Comme pas mal d’expats qui ont réussi à l’étranger, Jean-Louis Gassée est un être singulier au parcours atypique. Parti pour être chercheur en mathématiques, il a été contraint d’interrompre ses études pour gagner sa vie plus tôt que prévu. Après avoir été barman à Deauville, maître d’hôtel dans une boîte de strip-teaseuses à Montparnasse ou employé à la SNCF, il a très vite découvert que les affaires l’amusent.

Il entre chez Hewlett Packard en 1968, monte Apple France en 1981, et rejoint la Californie quatre ans plus tard, à 41 ans. Là, il crée le système BE OS, entre en bourse et en conflit avec Microsoft, gagne un procès mirobolant, revend Palm source l’an dernier et devient associé-gérant de Allegis Capital, une société de capital risque.
C’est donc un maître de la high-tech, toujours amusé et plutôt marrant qu’on retrouve aujourd’hui dans la Silicon Valley où il continue à aider les Français qui débarquent à créer leur entreprise. Il les invite aussi à participer aux réunions chaque premier lundi du mois à DBF, une association qu’il a cofondée, il y a 11 ans, pour créer du lien entre les Français de la vallée.

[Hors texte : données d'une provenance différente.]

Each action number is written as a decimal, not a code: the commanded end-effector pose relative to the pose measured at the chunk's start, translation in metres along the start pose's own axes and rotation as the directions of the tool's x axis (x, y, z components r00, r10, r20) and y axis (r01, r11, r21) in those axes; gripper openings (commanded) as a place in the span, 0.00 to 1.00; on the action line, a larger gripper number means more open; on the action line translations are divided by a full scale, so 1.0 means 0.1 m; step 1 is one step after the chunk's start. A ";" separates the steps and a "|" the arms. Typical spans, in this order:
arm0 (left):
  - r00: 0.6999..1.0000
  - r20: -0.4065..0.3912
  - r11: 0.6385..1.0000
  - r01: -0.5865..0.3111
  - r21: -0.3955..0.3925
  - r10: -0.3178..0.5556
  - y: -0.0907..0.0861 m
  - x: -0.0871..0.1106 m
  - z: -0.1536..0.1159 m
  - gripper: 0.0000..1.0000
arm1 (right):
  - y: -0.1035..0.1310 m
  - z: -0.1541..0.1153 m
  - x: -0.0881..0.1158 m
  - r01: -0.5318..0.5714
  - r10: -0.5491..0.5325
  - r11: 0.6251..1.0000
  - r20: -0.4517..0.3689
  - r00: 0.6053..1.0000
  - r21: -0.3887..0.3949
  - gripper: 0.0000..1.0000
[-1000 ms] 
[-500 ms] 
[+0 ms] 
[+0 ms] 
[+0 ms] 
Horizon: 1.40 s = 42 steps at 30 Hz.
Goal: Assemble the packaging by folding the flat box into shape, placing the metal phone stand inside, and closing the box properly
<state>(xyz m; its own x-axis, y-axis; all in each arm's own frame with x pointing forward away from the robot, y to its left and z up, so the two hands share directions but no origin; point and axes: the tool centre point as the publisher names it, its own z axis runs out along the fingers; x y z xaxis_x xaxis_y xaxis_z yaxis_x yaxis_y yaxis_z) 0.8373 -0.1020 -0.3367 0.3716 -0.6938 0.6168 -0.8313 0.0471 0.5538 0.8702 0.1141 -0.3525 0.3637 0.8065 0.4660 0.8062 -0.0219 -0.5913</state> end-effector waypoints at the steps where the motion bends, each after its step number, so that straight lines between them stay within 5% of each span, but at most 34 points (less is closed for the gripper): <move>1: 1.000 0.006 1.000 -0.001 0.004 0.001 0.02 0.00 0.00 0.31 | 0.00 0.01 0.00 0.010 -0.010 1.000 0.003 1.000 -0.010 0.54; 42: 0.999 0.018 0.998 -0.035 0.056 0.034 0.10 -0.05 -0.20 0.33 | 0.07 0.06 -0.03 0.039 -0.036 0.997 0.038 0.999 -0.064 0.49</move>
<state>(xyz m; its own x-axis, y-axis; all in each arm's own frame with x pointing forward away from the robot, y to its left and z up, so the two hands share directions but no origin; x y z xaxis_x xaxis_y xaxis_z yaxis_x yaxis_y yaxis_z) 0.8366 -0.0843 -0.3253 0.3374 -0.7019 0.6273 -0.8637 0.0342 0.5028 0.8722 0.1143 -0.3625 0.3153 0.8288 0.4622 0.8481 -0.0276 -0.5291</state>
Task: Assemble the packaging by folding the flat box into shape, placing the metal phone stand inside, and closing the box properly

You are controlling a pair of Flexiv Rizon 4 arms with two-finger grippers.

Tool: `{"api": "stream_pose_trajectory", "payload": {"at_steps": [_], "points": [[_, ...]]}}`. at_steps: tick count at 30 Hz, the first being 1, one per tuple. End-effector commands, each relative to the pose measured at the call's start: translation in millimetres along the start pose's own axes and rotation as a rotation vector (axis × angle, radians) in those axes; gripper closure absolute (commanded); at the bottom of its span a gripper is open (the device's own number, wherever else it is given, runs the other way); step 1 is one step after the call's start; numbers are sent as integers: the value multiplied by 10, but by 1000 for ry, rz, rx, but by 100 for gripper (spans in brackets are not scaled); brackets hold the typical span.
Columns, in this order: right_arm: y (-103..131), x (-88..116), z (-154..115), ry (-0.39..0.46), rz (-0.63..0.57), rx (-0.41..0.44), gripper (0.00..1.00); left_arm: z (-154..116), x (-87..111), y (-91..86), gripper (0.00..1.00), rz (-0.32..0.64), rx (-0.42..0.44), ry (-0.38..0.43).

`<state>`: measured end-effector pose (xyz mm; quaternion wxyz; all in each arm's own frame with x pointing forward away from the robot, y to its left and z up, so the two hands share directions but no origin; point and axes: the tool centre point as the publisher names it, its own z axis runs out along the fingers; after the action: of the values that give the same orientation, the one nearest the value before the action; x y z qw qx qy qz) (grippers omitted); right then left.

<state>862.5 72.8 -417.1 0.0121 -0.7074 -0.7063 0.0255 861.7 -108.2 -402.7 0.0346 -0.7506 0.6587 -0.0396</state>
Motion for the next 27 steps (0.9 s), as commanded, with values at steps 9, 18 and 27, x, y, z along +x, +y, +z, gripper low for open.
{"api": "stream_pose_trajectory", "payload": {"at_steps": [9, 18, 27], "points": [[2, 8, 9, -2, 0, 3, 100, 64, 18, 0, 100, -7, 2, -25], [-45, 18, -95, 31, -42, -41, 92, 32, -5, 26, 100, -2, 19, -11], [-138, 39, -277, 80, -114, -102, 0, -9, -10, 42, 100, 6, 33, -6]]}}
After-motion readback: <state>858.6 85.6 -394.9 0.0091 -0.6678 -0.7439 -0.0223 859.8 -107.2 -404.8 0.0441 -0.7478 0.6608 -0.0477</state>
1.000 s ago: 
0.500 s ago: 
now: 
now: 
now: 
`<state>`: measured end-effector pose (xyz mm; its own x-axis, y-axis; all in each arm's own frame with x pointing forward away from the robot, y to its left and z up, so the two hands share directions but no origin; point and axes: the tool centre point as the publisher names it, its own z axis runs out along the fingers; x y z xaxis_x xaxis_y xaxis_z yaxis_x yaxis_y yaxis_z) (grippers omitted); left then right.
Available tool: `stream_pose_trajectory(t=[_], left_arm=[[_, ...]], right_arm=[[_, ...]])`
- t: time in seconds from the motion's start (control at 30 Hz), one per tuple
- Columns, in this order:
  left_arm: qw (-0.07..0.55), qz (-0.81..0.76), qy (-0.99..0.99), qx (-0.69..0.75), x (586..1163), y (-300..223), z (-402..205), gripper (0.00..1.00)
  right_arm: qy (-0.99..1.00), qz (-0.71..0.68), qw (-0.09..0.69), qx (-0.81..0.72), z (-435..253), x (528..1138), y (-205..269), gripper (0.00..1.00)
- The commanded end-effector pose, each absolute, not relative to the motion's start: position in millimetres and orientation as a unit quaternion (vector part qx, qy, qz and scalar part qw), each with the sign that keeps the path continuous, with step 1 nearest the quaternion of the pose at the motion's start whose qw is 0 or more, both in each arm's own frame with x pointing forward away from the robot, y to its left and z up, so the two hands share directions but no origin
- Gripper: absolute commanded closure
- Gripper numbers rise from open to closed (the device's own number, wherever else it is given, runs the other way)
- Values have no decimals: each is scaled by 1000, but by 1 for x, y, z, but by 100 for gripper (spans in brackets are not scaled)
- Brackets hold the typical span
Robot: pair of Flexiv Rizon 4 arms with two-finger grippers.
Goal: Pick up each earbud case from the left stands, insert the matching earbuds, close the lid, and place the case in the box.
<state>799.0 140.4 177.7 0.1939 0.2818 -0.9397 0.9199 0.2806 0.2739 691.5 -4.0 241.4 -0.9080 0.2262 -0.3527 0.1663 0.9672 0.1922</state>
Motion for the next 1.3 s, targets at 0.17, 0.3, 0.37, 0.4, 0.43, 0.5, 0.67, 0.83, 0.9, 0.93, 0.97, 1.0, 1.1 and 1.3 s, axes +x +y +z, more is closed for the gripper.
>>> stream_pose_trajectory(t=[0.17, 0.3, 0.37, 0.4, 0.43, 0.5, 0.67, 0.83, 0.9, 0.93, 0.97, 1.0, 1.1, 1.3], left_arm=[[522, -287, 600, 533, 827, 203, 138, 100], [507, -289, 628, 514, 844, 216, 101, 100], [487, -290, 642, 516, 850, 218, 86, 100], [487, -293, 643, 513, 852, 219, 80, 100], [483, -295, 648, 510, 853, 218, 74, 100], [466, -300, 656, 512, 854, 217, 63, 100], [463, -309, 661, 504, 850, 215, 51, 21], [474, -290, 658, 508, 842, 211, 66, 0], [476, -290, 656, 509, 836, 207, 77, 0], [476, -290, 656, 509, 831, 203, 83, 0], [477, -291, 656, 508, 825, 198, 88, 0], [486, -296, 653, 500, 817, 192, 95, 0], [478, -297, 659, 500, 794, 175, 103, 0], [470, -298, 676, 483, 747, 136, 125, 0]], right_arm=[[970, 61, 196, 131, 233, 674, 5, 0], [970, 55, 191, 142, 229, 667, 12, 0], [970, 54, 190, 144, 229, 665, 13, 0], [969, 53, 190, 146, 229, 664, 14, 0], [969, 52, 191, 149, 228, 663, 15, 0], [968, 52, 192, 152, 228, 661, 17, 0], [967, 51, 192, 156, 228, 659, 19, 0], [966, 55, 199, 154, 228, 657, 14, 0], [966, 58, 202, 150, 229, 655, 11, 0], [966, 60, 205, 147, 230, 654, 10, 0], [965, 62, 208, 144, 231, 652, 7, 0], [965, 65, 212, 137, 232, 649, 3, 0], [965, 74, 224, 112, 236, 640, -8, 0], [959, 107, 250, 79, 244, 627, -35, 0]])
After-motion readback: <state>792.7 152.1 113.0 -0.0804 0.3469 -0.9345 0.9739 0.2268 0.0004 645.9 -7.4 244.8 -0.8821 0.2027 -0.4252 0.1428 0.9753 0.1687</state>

Comme il ne leur était pas aisé de parler d’eux ou de leur vie professionnelle sans ennuyer l’auditoire, désormais Gassée les interviewe en public : qu’ont-ils réussi, raté, quelles sont leurs passions ?
Amusons-nous, surtout !
Clairement, Jean-Louis Gassée considère la vie trop courte pour se perdre en ronds de jambe. C’est d’ailleurs ce qui transparaissait de ses chroniques à Libération entre 1995 et 2003. Il va revenir bientôt à ses impressions en direct de la folie de la Silicon Valley. 20 minutes —le gratuit des villes françaises, désormais dirigé par Frédéric Filloux, un ancien de Libé— l’y a ré-invité.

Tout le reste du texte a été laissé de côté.